La Terrasse

"La culture est une résistance à la distraction" Pasolini

Jazz / Musiques - Gros Plan

La Voix est libre !

La Voix est libre ! - Critique sortie Jazz / Musiques
LÉGENDE PHOTO © Caroline Pottier: André Minvielle, bon pied belle oreille.

Publié le 10 mai 2012 - N° 198

Des lendemains en chantier : « L’ordre parfait est stérile, le désordre contrôlé est créatif. » Pour sa dixième édition le joli rendez-vous de mai cite en guise de cap à suivre l’astrophysicien Trinh Xuan Thuan, qui lie jazz et physique quantique.

Un horizon éclaté, telle est la marque de fabrique de La Voix est Libre, à l’heure du premier bilan. Selon son fondateur, l’alchimiste Blaise Merlin, le festival est passé « du rôle de « repaire oblique » à celui de « repère public ». » Pourtant, malgré le succès, rien ne semble joué. « Il faut se lever tôt et se coucher très tard, pour arriver à poursuivre ce combat sans y laisser son âme et sa joie initiales. Les pouvoirs publics ne semblent pas encore prêts à se laisser le champ libre à des formes de création et de diffusion innovantes, sensibles aux surgissements et aux tremblements d’un paysage culturel en pleine mutation.

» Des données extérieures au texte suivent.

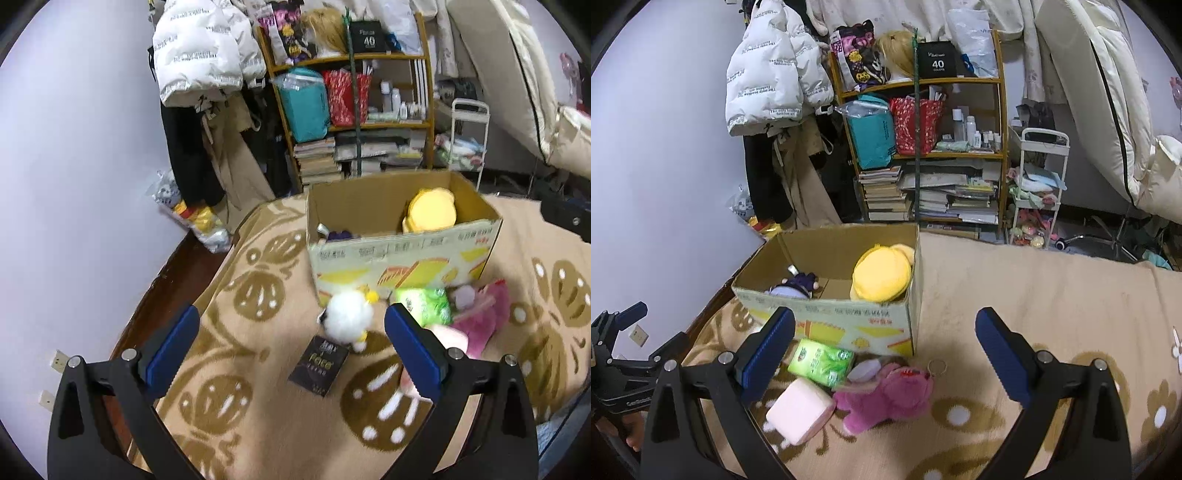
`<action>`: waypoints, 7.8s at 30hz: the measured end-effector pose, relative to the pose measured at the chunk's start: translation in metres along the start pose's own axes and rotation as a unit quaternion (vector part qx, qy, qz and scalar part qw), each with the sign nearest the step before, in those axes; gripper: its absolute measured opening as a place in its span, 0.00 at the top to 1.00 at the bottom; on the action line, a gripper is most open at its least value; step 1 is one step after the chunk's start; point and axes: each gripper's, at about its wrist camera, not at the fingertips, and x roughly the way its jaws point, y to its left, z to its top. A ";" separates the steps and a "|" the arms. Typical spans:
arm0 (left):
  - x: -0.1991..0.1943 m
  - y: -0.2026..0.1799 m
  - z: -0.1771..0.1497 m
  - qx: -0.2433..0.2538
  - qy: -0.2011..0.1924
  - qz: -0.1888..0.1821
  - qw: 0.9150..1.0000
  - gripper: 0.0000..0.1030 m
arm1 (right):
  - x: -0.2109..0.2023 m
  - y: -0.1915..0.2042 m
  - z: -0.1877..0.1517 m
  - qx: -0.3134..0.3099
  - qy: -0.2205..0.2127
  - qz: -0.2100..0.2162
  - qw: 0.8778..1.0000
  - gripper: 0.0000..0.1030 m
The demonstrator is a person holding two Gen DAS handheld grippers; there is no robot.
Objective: Organize soft objects
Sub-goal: 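Move both tools back toward the remaining items beside the box, then grasp the black Face tissue box with the left tool while the right tool grasps the pink swirl cushion, then lift the pink cushion with the right tool while the left tool regrips the tissue box, then carry the tissue box and cushion over the box and release both, then withdraw both open tools from the box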
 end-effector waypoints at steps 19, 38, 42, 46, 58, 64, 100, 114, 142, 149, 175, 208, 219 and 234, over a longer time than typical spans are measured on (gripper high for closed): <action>0.044 0.004 -0.007 -0.026 0.084 -0.019 0.996 0.04 | 0.028 0.020 -0.018 -0.013 0.053 0.009 0.998 0.01; 0.104 0.006 -0.015 -0.034 0.175 -0.046 0.983 0.04 | 0.075 0.064 -0.052 -0.067 0.134 0.021 0.988 0.02; 0.115 0.007 -0.017 -0.039 0.191 -0.050 0.980 0.04 | 0.082 0.067 -0.057 -0.076 0.149 0.021 0.986 0.03; 0.122 0.009 -0.021 -0.046 0.206 -0.054 0.976 0.04 | 0.087 0.069 -0.061 -0.082 0.159 0.022 0.984 0.03; 0.143 -0.001 -0.039 -0.043 0.267 -0.051 0.961 0.04 | 0.103 0.085 -0.076 -0.123 0.192 0.019 0.974 0.11; 0.155 0.000 -0.048 -0.053 0.293 -0.057 0.953 0.16 | 0.109 0.093 -0.080 -0.136 0.206 0.028 0.969 0.24; 0.069 -0.013 -0.024 -0.038 0.158 -0.060 0.985 0.42 | 0.051 0.086 -0.038 -0.128 0.099 0.054 0.985 0.80; 0.020 -0.014 0.008 -0.041 0.002 -0.070 0.997 0.58 | 0.016 0.058 0.001 -0.103 -0.011 0.012 0.995 0.80; 0.104 -0.083 -0.044 0.008 0.191 -0.144 0.971 0.12 | 0.027 0.041 0.007 -0.065 0.005 0.008 0.998 0.80; 0.118 -0.087 -0.055 0.002 0.217 -0.130 0.967 0.12 | 0.028 0.035 0.007 -0.054 0.006 0.008 0.998 0.80; 0.019 -0.029 0.031 -0.065 -0.088 -0.089 0.990 0.38 | 0.026 0.027 0.027 -0.049 -0.043 0.013 0.998 0.80; 0.094 -0.039 0.074 -0.025 -0.048 -0.071 0.996 0.25 | 0.092 0.015 0.032 -0.052 -0.034 0.021 0.998 0.73; 0.086 -0.025 0.071 -0.048 -0.043 -0.060 0.996 0.13 | 0.080 0.022 0.032 -0.068 -0.048 0.018 0.996 0.51; 0.041 -0.003 0.053 -0.070 -0.029 -0.034 0.997 0.06 | 0.047 0.012 0.025 -0.040 -0.027 0.017 0.999 0.10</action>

Face aux critères esthétiques et économiques abscons de systèmes à bout de souffle, nous opposons la joie, l’invention et la vitalité vécues depuis dix ans dans notre festival, où la prise de risque est pourtant totale ! » Plutôt que de la mettre en veilleuse, La Voix est Libre choisit de l’ouvrir toujours plus fort, quitte à heurter les oreilles mal débouchées. « Entre une uniformisation à marche forcée et les replis identitaires qu’elle provoque en retour, il existe une zone de « libre-étrange », une infinité de trajectoires et de rencontres qu’il est urgent de laisser s’épanouir, sans quoi la notion même de « libre expression » se verrait peu à peu vidée de sens… et d’expressivité ! »  

Insurrection joyeuse

« L’humanité sera poly-gammes, ou ne sera pas ! » Tel est le pari des quinze spectacles dont six créations de ces trois soirs aux intitulés éminemment poétiques. Tout d’abord : « Rencontres du troisième tour », avec le paléoanthropologue Pascal Picq en ouverture d’une soirée où se croiseront (entre autres) les textes du Congolais Dieudonné Niangouna, la danse du Nigerian Qudus Onikeku, la contrebasse de Joëlle Léandre, des chants venus de Mongolie et le fantasque Fantazio. Ensuite :  « Des Contes, des Voix », avec l’impayable Mederic Collignon, L’Argent nous est cher du tromboniste Yves Robert et un trio sur lequel il faut miser : le chorégraphe Boris Charmatz, le poète Saul Williams et le souffleur Peter Corser ! Enfin Le Corps Elect’Oral, soit une kyrielle de voix mêlées à des contextes des plus variés, de l’électro Carawane (d’après Hugo Ball) au trio entre le scatteur au verbe haut André Minvielle, le slalommeur entre les maux Arthur Ribo et le débatteur percussif Benjamin Sanz. « Le festival est né entre les deux tours des présidentielles de 2002, dans un climat où l’on a tous ressenti la nécessité de vivre des moments de joie et de liberté essentiels face aux limites, aux mensonges et aux catastrophes d’un système basé sur un modèle unique de production et de diffusion, qu’il soit culturel, agriculturel, économique ou religieux. Cette ambiance d’insurrection joyeuse, aussi électrique qu’éclectique, a continué à enflammer nos soirées. En 2007, nous avions organisé le festival la veille, le lendemain et le surlendemain du second tour des présidentielles en invitant Édouard Glissant, qui, en plein débat sur l’identité nationale, résumait les choses ainsi : « Nous devons enfin comprendre que notre unité passe par une infinité de diversité, et il faut les assumer toutes ». » Ce n’est qu’un début, continuons les ébats !

Jacques Denis


Jeudi 10, vendredi 11 et samedi 12 mai à 20 h 30 aux Bouffes du Nord. Tél. 01 46 07 34 50.